I. Capacité

La capacité commerciale est reconnue à toute personne physique âgée d’au moins dix-huit ans. Dès lors, le mineur même émancipé ne peut être commerçant et donc associé d’une SNC. Il en est de même de certains majeurs protégés (majeur sous tutelle ou sous curatelle).

En revanche, peuvent également être associé d’une SNC :

  • les personnes de nationalité étrangère, sous réserve des dispositions applicables à l’exercice du commerce par les étrangers en France ;
  • les personnes morales.

II. Interdictions et incompatibilité

L’accès à la SNC est restreint par un certain nombre d’interdictions et d’incapacités.

A. Interdictions et incapacités

Le régime d’incapacité qui interdisait de plein droit à certaines personnes condamnées définitivement pour crime ou certains délits (escroquerie, abus de confiance, recel, etc.) d’exercer une activité commerciale ou industrielle, de diriger, d’administrer, de gérer ou de contrôler une entreprise commerciale ou industrielle ou une société commerciale a été abrogé par la loi n° 2008-776 du 4 août 2008 de modernisation de l’économie (LME).

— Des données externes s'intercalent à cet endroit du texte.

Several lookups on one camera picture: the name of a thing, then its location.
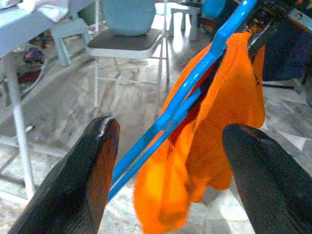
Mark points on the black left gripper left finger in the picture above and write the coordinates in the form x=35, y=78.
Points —
x=68, y=190

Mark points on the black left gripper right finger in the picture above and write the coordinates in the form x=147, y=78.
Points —
x=273, y=185

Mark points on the orange shirt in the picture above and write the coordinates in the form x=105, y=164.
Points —
x=226, y=97

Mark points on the navy garment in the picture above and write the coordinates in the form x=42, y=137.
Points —
x=287, y=56

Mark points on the blue plastic hanger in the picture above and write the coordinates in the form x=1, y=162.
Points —
x=190, y=80

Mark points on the pale blue folding table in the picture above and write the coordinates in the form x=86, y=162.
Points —
x=14, y=31

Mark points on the white crumpled cloth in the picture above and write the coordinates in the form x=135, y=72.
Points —
x=44, y=7

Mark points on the white child chair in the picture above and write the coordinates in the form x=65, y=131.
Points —
x=185, y=17

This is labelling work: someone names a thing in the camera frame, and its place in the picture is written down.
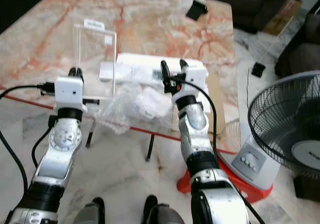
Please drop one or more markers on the clear plastic packaging box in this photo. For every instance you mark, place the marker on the clear plastic packaging box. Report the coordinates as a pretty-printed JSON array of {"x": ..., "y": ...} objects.
[{"x": 95, "y": 46}]

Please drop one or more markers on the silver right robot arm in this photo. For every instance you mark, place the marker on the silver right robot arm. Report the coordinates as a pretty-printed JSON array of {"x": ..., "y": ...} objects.
[{"x": 200, "y": 144}]

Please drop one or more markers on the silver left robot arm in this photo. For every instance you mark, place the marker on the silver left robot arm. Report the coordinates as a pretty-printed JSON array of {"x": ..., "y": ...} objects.
[{"x": 65, "y": 136}]

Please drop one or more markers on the flat white carton box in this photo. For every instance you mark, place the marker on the flat white carton box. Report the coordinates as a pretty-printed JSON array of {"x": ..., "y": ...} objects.
[{"x": 137, "y": 66}]

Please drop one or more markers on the crumpled clear plastic bag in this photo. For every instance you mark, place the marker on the crumpled clear plastic bag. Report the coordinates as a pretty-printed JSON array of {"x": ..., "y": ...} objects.
[{"x": 142, "y": 103}]

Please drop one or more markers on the small black pouch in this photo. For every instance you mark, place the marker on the small black pouch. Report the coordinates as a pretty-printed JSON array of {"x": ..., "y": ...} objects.
[{"x": 195, "y": 9}]

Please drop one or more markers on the thin black table leg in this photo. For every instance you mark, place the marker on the thin black table leg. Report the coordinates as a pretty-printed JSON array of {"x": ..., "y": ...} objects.
[
  {"x": 151, "y": 148},
  {"x": 91, "y": 136}
]

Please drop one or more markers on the black power adapter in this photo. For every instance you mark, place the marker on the black power adapter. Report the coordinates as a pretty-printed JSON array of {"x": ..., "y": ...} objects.
[{"x": 258, "y": 69}]

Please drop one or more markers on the black fan grille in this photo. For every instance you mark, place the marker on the black fan grille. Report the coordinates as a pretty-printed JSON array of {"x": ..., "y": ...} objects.
[{"x": 280, "y": 119}]

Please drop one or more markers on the grey fan base with buttons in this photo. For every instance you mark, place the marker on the grey fan base with buttons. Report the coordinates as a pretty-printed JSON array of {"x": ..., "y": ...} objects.
[{"x": 252, "y": 164}]

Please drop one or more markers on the brown cardboard box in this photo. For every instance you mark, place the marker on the brown cardboard box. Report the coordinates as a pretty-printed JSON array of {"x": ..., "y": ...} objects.
[{"x": 282, "y": 14}]

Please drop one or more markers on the dark armchair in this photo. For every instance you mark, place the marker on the dark armchair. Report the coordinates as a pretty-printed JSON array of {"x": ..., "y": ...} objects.
[{"x": 302, "y": 48}]

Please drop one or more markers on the robot right leg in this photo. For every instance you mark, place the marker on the robot right leg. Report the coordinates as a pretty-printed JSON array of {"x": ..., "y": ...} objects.
[{"x": 162, "y": 213}]

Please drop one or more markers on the robot leg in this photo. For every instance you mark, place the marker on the robot leg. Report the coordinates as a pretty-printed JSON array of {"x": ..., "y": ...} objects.
[
  {"x": 92, "y": 211},
  {"x": 162, "y": 213}
]

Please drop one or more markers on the robot left leg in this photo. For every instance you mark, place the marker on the robot left leg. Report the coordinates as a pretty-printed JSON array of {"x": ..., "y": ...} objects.
[{"x": 92, "y": 211}]

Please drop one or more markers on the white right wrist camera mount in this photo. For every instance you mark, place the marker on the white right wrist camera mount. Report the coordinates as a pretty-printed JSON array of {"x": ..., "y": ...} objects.
[{"x": 197, "y": 78}]

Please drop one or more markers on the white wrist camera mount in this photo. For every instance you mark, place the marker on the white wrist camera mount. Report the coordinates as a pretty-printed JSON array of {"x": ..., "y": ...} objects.
[
  {"x": 69, "y": 92},
  {"x": 197, "y": 78}
]

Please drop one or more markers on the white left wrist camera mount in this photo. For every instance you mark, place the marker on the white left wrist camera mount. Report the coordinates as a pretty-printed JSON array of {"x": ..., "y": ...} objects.
[{"x": 69, "y": 92}]

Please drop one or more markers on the red metal table frame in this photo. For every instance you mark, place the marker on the red metal table frame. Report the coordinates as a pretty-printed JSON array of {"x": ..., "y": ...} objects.
[{"x": 186, "y": 183}]

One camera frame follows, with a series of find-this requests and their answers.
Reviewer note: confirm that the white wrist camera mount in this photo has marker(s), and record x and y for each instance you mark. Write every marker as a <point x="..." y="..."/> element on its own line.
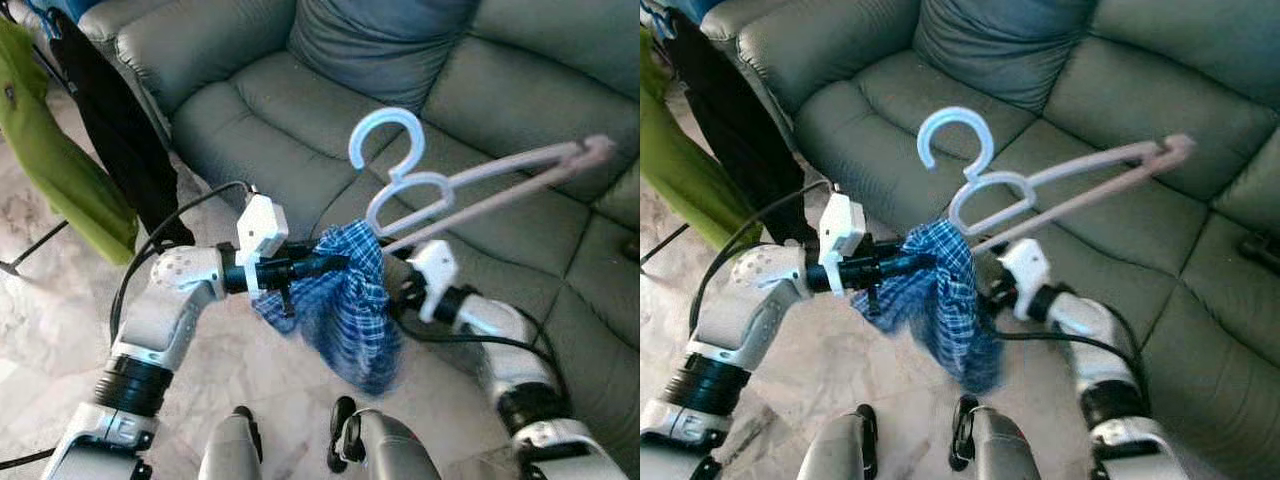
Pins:
<point x="840" y="230"/>
<point x="435" y="265"/>
<point x="1025" y="265"/>
<point x="262" y="230"/>

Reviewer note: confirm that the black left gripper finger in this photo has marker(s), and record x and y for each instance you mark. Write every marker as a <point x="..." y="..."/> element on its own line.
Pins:
<point x="914" y="270"/>
<point x="912" y="260"/>
<point x="326" y="272"/>
<point x="325" y="261"/>

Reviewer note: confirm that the pale pink plastic hanger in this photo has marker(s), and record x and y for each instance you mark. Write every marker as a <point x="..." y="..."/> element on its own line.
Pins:
<point x="960" y="112"/>
<point x="392" y="113"/>

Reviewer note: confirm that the blue fabric bag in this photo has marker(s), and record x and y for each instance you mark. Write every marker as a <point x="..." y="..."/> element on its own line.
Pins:
<point x="50" y="6"/>
<point x="680" y="6"/>

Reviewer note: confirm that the grey leather sofa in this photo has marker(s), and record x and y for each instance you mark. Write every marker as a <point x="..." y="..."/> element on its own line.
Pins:
<point x="1150" y="100"/>
<point x="520" y="90"/>

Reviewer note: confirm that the blue grey cushion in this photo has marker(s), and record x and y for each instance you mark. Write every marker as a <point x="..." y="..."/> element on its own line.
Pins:
<point x="380" y="50"/>
<point x="1000" y="50"/>

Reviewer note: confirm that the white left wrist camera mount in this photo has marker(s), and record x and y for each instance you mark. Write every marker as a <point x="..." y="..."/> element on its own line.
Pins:
<point x="840" y="230"/>
<point x="262" y="230"/>

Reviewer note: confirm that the blue plaid shirt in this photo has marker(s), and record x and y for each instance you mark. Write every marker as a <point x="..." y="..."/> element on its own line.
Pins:
<point x="940" y="310"/>
<point x="345" y="310"/>

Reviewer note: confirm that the black garment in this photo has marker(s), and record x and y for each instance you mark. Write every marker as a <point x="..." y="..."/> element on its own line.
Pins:
<point x="110" y="130"/>
<point x="740" y="130"/>

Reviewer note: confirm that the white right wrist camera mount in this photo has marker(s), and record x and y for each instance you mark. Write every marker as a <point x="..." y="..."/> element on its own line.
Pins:
<point x="435" y="265"/>
<point x="1025" y="265"/>

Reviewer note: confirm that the silver robot left leg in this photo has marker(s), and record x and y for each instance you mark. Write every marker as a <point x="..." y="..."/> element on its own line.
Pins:
<point x="835" y="455"/>
<point x="228" y="455"/>

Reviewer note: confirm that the silver robot right leg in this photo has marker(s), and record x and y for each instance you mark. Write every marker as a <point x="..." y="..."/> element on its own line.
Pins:
<point x="1000" y="455"/>
<point x="390" y="455"/>

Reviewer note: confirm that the silver robot leg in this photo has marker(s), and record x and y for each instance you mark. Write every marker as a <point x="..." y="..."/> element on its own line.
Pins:
<point x="835" y="455"/>
<point x="390" y="455"/>
<point x="228" y="455"/>
<point x="1000" y="455"/>

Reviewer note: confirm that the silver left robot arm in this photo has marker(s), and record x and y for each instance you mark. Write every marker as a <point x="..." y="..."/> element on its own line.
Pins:
<point x="165" y="310"/>
<point x="745" y="310"/>

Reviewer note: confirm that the lime green printed shirt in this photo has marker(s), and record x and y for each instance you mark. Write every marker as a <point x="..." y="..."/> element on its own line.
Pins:
<point x="690" y="160"/>
<point x="60" y="170"/>

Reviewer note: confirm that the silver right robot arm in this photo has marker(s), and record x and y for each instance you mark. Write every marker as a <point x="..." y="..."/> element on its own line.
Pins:
<point x="1085" y="330"/>
<point x="500" y="330"/>

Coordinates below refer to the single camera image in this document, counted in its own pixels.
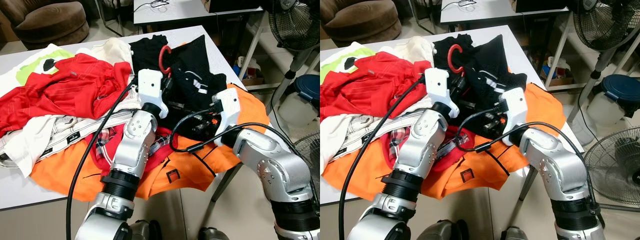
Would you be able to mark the white container with blue lid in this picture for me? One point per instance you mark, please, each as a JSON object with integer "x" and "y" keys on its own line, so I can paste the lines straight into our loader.
{"x": 305, "y": 87}
{"x": 620, "y": 87}

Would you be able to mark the black shorts with white stripes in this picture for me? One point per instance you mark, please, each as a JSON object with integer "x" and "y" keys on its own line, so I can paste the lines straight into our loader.
{"x": 500, "y": 65}
{"x": 195, "y": 65}

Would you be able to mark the black standing fan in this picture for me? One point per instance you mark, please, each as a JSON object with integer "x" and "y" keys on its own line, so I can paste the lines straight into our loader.
{"x": 605, "y": 22}
{"x": 295, "y": 25}

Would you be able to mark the robot right leg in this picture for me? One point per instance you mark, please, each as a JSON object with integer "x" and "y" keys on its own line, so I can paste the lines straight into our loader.
{"x": 512, "y": 235}
{"x": 212, "y": 235}

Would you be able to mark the robot left leg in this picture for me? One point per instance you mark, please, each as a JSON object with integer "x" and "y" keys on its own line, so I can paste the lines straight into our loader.
{"x": 435, "y": 232}
{"x": 145, "y": 232}

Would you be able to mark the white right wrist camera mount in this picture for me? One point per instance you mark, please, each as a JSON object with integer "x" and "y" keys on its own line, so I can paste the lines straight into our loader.
{"x": 227, "y": 107}
{"x": 515, "y": 107}

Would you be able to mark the red clothes hanger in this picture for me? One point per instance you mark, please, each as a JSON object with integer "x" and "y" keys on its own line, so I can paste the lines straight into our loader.
{"x": 160, "y": 59}
{"x": 449, "y": 59}

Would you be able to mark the cream shirt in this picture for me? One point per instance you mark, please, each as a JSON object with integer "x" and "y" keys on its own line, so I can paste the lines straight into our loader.
{"x": 415, "y": 47}
{"x": 112, "y": 50}

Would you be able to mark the brown upholstered seat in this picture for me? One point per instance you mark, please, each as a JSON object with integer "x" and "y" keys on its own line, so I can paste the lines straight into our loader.
{"x": 50, "y": 22}
{"x": 360, "y": 22}

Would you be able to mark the robot leg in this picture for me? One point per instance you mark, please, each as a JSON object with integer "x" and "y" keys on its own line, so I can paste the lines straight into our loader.
{"x": 435, "y": 232}
{"x": 145, "y": 232}
{"x": 212, "y": 235}
{"x": 512, "y": 235}

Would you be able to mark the plain red shirt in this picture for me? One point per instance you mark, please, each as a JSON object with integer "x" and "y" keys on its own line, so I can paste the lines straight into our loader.
{"x": 375, "y": 85}
{"x": 65, "y": 90}

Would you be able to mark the grey table with white legs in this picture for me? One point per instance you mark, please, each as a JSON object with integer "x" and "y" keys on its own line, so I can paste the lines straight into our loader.
{"x": 185, "y": 10}
{"x": 490, "y": 10}

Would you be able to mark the grey table with black legs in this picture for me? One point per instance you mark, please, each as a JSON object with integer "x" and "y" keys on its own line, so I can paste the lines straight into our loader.
{"x": 15, "y": 192}
{"x": 327, "y": 190}

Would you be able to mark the orange shirt with black trim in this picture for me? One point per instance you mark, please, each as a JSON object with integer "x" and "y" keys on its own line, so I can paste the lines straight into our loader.
{"x": 360, "y": 175}
{"x": 65, "y": 175}

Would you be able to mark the white t-shirt with green print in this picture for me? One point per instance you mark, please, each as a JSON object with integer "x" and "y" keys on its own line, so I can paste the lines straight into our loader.
{"x": 35, "y": 67}
{"x": 350, "y": 60}

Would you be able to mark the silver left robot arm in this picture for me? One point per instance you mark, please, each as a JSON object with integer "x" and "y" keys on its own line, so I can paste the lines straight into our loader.
{"x": 422, "y": 145}
{"x": 132, "y": 145}

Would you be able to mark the red shirt with plaid lining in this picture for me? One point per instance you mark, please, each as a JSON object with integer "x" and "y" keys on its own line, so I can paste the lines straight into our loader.
{"x": 107, "y": 142}
{"x": 400, "y": 140}

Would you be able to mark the open box with small items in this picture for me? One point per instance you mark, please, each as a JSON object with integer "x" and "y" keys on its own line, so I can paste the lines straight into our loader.
{"x": 557, "y": 75}
{"x": 250, "y": 75}

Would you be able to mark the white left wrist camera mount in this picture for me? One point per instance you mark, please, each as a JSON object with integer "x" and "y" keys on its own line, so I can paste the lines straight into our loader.
{"x": 437, "y": 87}
{"x": 150, "y": 87}

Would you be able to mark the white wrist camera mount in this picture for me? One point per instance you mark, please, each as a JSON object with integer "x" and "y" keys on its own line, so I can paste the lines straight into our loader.
{"x": 515, "y": 107}
{"x": 227, "y": 107}
{"x": 150, "y": 87}
{"x": 437, "y": 87}

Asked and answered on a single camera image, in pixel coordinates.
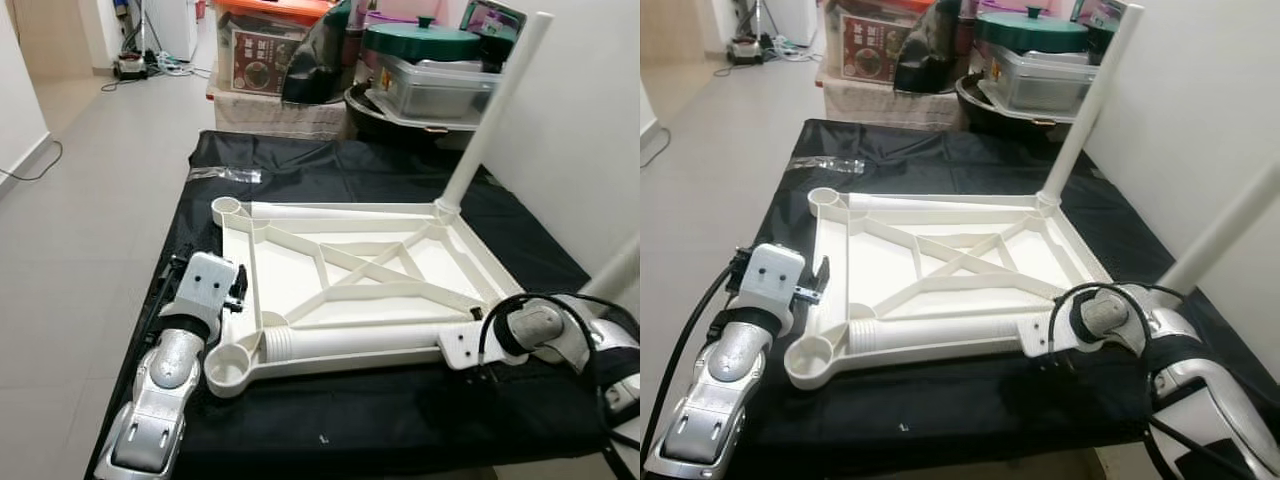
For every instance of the cream plastic children table top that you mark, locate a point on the cream plastic children table top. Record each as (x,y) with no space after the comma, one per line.
(350,260)
(950,250)

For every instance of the clear tape strip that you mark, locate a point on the clear tape strip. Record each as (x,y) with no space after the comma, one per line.
(830,166)
(230,174)

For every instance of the beige patterned cloth cover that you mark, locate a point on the beige patterned cloth cover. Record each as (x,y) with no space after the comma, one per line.
(280,118)
(890,105)

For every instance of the black tablecloth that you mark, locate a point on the black tablecloth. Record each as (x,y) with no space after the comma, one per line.
(950,410)
(400,410)

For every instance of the black wok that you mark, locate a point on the black wok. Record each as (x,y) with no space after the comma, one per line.
(365,115)
(975,105)

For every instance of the orange lid storage box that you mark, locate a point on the orange lid storage box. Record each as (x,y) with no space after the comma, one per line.
(260,60)
(865,50)

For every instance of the black plastic bag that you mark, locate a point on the black plastic bag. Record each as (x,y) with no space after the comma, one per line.
(930,55)
(320,65)

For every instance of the small floor appliance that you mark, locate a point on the small floor appliance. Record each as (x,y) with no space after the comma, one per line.
(130,68)
(745,52)

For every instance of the white cabinet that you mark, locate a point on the white cabinet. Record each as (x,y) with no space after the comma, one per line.
(175,25)
(790,20)

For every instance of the clear plastic container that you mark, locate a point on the clear plastic container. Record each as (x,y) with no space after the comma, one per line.
(430,90)
(1040,80)

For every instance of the green pot lid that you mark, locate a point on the green pot lid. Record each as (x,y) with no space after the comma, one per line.
(1030,32)
(420,42)

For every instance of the pink storage box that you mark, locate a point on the pink storage box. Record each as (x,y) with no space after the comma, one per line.
(1010,6)
(400,15)

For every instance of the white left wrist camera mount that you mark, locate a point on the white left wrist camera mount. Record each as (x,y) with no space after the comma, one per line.
(775,275)
(205,280)

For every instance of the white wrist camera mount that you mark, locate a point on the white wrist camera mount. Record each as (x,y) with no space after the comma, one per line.
(465,345)
(1040,340)
(205,280)
(775,275)

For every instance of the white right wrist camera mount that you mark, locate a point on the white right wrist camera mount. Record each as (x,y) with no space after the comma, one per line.
(465,345)
(1040,340)

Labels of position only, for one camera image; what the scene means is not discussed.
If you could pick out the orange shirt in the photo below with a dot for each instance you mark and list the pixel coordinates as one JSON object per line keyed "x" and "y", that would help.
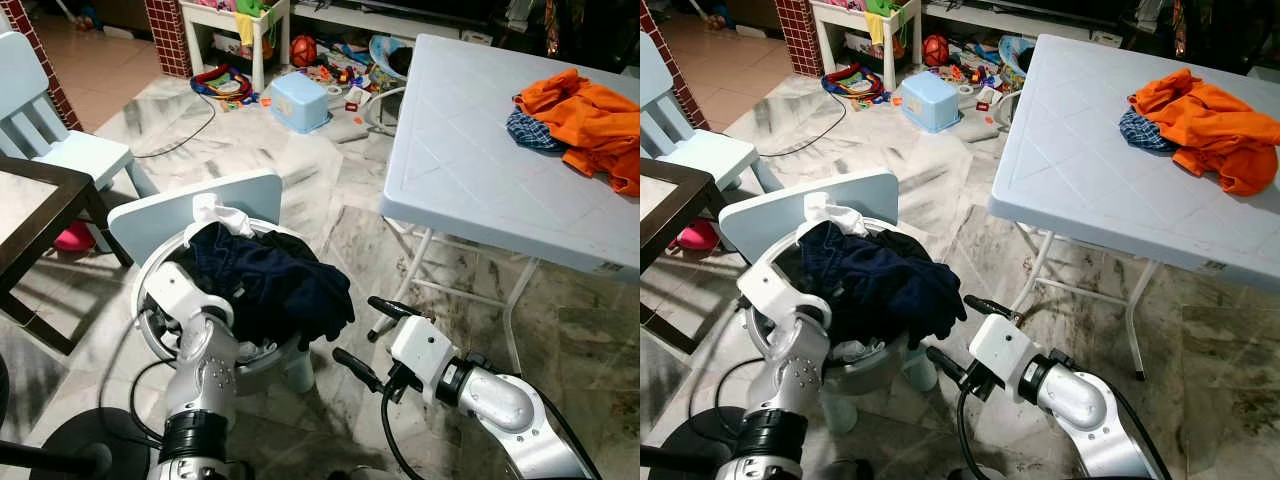
{"x": 590, "y": 120}
{"x": 1210, "y": 125}

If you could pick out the red brick pillar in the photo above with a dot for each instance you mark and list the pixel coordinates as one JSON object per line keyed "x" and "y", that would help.
{"x": 798, "y": 40}
{"x": 165, "y": 40}

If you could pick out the navy blue garment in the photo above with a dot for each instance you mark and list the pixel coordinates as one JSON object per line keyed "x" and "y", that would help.
{"x": 270, "y": 285}
{"x": 880, "y": 285}

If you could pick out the dark wooden table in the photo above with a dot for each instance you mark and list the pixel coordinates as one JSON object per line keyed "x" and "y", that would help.
{"x": 700, "y": 190}
{"x": 85, "y": 188}

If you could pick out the light blue plastic tub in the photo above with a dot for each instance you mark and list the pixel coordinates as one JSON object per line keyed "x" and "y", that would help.
{"x": 300, "y": 100}
{"x": 930, "y": 100}

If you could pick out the grey laundry basket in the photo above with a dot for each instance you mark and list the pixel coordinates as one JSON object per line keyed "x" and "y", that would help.
{"x": 870, "y": 370}
{"x": 255, "y": 365}

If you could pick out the white cloth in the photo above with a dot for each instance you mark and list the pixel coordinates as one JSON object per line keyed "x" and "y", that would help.
{"x": 830, "y": 212}
{"x": 215, "y": 212}

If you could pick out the pink round object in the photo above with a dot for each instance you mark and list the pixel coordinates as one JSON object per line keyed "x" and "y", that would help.
{"x": 75, "y": 238}
{"x": 698, "y": 237}

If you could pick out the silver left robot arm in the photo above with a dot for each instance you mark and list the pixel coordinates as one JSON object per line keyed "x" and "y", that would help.
{"x": 205, "y": 380}
{"x": 795, "y": 380}

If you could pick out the red ball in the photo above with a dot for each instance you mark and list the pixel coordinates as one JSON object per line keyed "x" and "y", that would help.
{"x": 304, "y": 51}
{"x": 936, "y": 51}

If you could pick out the white TV bench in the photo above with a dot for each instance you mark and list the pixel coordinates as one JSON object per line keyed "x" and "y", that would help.
{"x": 350, "y": 20}
{"x": 1000, "y": 20}

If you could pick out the green toy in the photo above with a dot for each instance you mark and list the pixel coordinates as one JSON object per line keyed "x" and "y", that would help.
{"x": 255, "y": 8}
{"x": 885, "y": 8}

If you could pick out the black round stand base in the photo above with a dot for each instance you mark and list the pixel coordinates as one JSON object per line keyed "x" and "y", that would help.
{"x": 700, "y": 458}
{"x": 95, "y": 450}

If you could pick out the white kids table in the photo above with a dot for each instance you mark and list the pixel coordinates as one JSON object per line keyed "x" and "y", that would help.
{"x": 830, "y": 12}
{"x": 200, "y": 12}

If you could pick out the colourful toy rings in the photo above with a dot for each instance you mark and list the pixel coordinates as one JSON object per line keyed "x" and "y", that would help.
{"x": 225, "y": 88}
{"x": 855, "y": 86}

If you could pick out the light blue folding table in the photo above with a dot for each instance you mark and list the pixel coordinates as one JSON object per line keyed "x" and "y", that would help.
{"x": 1080, "y": 150}
{"x": 470, "y": 150}

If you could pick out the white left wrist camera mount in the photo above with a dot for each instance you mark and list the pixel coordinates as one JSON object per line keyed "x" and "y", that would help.
{"x": 775, "y": 290}
{"x": 180, "y": 290}

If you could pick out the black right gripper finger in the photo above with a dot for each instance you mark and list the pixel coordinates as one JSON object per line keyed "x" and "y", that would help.
{"x": 992, "y": 310}
{"x": 400, "y": 312}
{"x": 950, "y": 366}
{"x": 358, "y": 368}

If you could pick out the blue plaid cloth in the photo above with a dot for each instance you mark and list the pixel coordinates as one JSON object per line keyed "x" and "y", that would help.
{"x": 1145, "y": 132}
{"x": 530, "y": 132}

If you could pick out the yellow cloth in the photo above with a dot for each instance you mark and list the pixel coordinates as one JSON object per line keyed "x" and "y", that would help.
{"x": 876, "y": 30}
{"x": 245, "y": 30}

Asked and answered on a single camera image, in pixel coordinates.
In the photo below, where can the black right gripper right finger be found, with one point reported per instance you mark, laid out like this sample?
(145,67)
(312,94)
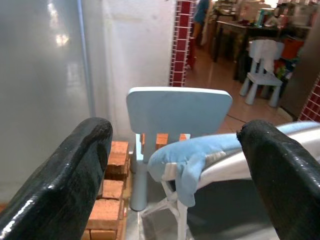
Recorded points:
(287,180)

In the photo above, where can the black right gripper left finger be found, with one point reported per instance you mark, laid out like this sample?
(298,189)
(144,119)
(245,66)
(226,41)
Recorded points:
(52,185)

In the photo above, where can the fridge door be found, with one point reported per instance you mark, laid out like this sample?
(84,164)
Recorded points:
(37,75)

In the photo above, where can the orange brick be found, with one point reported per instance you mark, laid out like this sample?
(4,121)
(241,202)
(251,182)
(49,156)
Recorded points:
(117,167)
(102,235)
(112,189)
(182,137)
(120,148)
(162,141)
(105,212)

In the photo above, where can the red tiled pillar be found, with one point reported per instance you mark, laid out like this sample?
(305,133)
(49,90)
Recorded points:
(181,45)
(311,105)

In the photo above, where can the light blue child chair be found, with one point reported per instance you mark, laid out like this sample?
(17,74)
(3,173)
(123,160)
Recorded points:
(262,78)
(175,110)

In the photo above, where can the grey cabinet panel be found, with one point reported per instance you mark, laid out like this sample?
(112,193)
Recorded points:
(300,75)

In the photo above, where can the light blue fabric cushion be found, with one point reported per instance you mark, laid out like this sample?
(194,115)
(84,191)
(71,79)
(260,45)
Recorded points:
(175,155)

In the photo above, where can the orange box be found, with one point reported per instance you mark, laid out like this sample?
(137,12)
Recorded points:
(292,48)

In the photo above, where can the dark wooden table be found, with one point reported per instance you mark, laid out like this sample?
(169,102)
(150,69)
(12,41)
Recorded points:
(232,30)

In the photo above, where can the teal bottle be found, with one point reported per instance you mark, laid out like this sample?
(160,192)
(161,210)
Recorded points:
(261,17)

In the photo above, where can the person in blue shirt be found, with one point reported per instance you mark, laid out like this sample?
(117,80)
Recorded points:
(201,15)

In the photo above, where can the white plastic frame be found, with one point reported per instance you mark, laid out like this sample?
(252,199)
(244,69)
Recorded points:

Désormais, la peine automatique est remplacée par une peine complémentaire que les tribunaux peuvent prononcer au cas par cas, sous réserve toutefois que la personne en cause soit reconnue coupable d’une des infractions (crime ou délit) limitativement énumérées par la loi.

L’article L. 653-2 du Code de commerce interdit, en outre, aux faillis de reprendre une activité commerciale, sauf réhabilitation.

B. Incompatibilités

Il existe des professions et des mandats dont l’exercice est incompatible avec la qualité de commerçant. Tel est le cas des fonctionnaires, des officiers ministériels, des avocats, des commissaires aux comptes, des experts-comptables, des notaires, etc.

III. Constitution du capital social

Pour pouvoir être associé d’une SNC, la personne physique ou morale doit effectuer un apport au capital social de la société en contrepartie de la remise de parts sociales.

A. Les apports en société

Le capital social est composé d’apports en numéraire (argent) et/ou d’apports en nature (tout bien autre qu’une somme d’argent) réalisés par les associés.

L’apport se réalise, en principe, par un transfert de propriété du bien au profit de la société. Toutefois, l’apport en jouissance, par lequel le bien apporté est loué à la société en échange de l’attribution de parts sociales est également envisageable.

Remarque : l’apport en industrie par lequel un associé met à disposition de la société son activité, son travail et ses connaissances professionnelles est autorisé dans les SNC. Toutefois, cet apport ne concourt pas à la formation du capital social .

B. Attribution des parts sociales

En contrepartie de son apport au capital de la SNC, l’associé reçoit des parts sociales. Ces dernières lui confèrent aussi bien le droit de participer activement à la vie sociale de l’entreprise que de percevoir des dividendes.

Attention : les parts sociales de SNC ne peuvent pas être librement cédées. L’associé désirant quitter la société et céder ses parts à un tiers non associé doit respecter une procédure d’agrément qui lui permet d’obtenir l’accord des autres associés. L’agrément est donné par un vote unanime des associés.